WHAT YOU WILL DO: Among the entries, find the lines with the string "Target" and report them.
=== SOURCE MATERIAL ===
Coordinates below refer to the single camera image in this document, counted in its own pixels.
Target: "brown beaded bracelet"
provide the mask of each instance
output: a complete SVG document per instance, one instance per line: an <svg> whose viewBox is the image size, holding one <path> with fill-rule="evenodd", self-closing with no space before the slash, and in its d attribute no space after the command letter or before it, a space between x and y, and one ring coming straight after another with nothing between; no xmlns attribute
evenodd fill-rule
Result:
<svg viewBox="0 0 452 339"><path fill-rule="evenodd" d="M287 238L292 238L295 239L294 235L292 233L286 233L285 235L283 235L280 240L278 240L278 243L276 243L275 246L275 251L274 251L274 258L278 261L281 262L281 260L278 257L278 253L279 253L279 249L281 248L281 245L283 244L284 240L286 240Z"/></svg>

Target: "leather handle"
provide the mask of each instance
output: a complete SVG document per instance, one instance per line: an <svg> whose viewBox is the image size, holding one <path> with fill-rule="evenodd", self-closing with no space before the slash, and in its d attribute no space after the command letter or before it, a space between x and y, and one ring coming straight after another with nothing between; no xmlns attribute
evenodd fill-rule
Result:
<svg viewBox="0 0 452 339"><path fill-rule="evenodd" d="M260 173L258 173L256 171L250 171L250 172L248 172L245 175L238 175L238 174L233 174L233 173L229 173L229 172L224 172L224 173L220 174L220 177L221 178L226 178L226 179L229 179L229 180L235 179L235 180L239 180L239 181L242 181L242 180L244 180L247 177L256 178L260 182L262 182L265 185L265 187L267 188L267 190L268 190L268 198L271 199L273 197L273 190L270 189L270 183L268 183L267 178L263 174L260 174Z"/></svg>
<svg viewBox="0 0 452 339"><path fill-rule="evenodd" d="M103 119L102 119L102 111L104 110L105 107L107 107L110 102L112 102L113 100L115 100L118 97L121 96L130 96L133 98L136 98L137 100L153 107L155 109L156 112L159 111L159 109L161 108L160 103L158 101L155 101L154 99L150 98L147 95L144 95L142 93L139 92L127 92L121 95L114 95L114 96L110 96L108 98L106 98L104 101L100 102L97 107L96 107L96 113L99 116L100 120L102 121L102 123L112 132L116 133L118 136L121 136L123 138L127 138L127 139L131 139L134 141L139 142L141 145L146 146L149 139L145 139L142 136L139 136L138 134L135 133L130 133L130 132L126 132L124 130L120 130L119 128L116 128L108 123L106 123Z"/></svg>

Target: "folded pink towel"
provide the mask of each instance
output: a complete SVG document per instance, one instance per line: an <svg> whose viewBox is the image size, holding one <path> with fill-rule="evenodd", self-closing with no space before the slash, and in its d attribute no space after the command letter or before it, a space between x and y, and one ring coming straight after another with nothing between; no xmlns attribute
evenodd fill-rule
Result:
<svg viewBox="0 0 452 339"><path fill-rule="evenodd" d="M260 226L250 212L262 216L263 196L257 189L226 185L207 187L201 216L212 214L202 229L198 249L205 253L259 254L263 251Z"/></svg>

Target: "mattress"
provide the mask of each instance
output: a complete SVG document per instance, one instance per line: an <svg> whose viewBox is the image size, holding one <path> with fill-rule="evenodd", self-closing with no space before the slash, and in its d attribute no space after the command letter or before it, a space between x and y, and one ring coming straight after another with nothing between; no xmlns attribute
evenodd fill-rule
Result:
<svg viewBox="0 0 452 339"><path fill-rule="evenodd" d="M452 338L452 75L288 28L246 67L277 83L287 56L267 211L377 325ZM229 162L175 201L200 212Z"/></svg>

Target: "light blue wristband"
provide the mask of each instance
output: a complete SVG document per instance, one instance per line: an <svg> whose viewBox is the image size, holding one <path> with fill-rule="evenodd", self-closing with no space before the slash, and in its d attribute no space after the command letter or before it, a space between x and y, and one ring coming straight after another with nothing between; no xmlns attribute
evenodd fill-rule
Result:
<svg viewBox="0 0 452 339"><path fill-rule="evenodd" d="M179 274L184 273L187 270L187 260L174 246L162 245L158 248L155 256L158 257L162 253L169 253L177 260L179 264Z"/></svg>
===
EXERCISE RESPONSE:
Target: "brown beaded bracelet"
Target: "leather handle"
Target: "folded pink towel"
Target: "mattress"
Target: "light blue wristband"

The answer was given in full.